En ce sens, les conjoints qui sont forcés de vivre à distance peuvent continuer à vivre leur sexualité grâce à différents outils technologiques, ou encore se tourner vers différentes formes de sexualité solitaire (masturbation, jouets sexuels, sites pornographiques, réalité virtuelle, etc.). Or, quelle que soit l’approche privilégiée, Mme Vaillancourt-Morel croit que les couples ne doivent pas prendre les effets du confinement à la légère.
« Même pour les conjoints qui cohabitent, la pandémie est une période de stress importante en raison de la maladie, du stress financier, des enfants à la maison, du fait de vivre ensemble 24 heures sur 24, etc. Certaines publications sur les réseaux sociaux avancent l’idée que le confinement donne plus de temps aux couples pour s’adonner à des activités sexuelles. Cependant, il ne faut pas négliger l’impact des stresseurs mentionnés précédemment. »
« En fait, des chiffres préliminaires de la Chine suggèrent que lors de la levée du confinement, le taux de divorce a augmenté significativement. Les études montrent que le stress est un facteur souvent nuisible pour le couple, et la constante proximité et disponibilité du partenaire est aussi néfaste pour le désir sexuel. Prendre le temps de se parler et de se supporter pourrait ainsi aider à éviter les conflits. Prendre des moments séparés, même si c’est dans la même maison, pourrait aussi aider à rallumer le désir envers l’autre », souligne-t-elle.
Le numérique impose-t-il son rythme ?
Avec du temps à meubler à la maison comme jamais auparavant, on peut se demander si beaucoup de personnes ont succombé à l’appel des sites pornographiques. S’il est encore tôt pour se prononcer sur la question, Mme Vaillancourt-Morel a toutefois déjà une piste de réponse.
« Les seules données sur l’utilisation de la pornographie pendant la pandémie dont nous disposons jusqu’à maintenant sont celles des sites pornographiques eux-mêmes. Les données de Pornhub montrent que le trafic a augmenté d’environ 18,5 % depuis le début de la pandémie, et que ce dernier ne cesse d’augmenter. Bien sûr, il faut nuancer ces chiffres, puisque les administrateurs du site ont aussi rendu l’accès à leur matériel gratuit mondialement. Il se pourrait donc que les consommateurs de pornographie aient simplement migré vers ce site, et qu’ils s’y connectent plus souvent étant donné le temps libre supplémentaire dont ils disposent », remarque-t-elle.
Du côté de ceux pour qui la sexualité se passe invariablement en personne, la professeure note enfin que l’appel des applications de rencontres demeure important malgré les circonstances.

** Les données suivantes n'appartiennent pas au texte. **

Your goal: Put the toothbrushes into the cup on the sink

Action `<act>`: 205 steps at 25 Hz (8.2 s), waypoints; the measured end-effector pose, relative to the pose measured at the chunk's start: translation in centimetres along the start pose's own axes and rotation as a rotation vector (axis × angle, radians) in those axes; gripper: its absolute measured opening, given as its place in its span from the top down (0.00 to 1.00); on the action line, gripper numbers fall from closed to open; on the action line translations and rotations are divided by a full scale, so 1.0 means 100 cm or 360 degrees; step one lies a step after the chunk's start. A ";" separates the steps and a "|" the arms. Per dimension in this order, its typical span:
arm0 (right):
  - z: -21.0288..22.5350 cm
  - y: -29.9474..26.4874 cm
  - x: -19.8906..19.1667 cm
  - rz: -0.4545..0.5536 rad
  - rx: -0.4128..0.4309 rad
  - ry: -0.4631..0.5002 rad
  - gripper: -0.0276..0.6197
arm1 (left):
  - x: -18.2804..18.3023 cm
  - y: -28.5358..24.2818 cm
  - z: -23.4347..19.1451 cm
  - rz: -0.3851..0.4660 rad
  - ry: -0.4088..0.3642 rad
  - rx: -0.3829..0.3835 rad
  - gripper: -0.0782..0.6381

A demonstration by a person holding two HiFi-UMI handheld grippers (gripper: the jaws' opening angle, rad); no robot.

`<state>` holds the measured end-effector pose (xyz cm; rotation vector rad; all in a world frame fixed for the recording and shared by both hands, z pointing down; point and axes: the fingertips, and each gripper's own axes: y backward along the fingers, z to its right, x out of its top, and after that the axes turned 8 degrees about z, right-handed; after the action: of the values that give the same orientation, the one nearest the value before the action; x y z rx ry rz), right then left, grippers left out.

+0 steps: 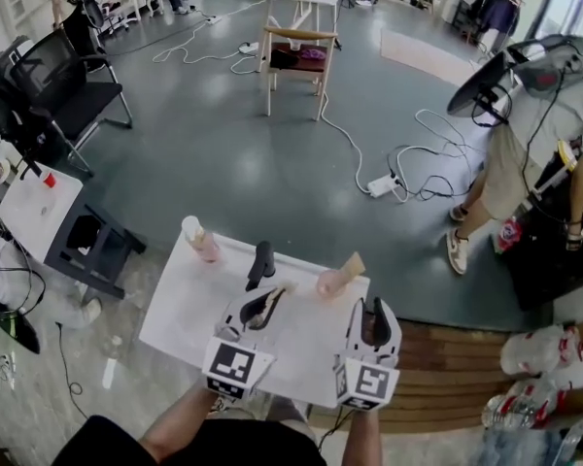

« Les outils comme Tinder sont venus faciliter les rencontres, que celles-ci soient amicales, amoureuses ou sexuelles. Elles ont donc en quelque sorte changé les dynamiques sexuelles, puisqu’elles facilitent l’accès à un plus grand nombre de partenaires. En contexte de pandémie, les applications de rencontre continuent d’œuvrer ; or, les rencontres en personne étant interdites, l’occasion est belle pour apprendre à se connaître davantage avant de se voir. Prenez le temps d’apprendre à connaître l’autre, posez-lui des questions sur sa vie, racontez-lui votre quotidien en isolement, et prenez le temps de voir si votre vision du couple est similaire. Cela vous permettra de briser l’isolement tout en apprenant possiblement à connaître une personne qui pourrait vous convenir romantiquement », conclut Mme Vaillancourt-Morel.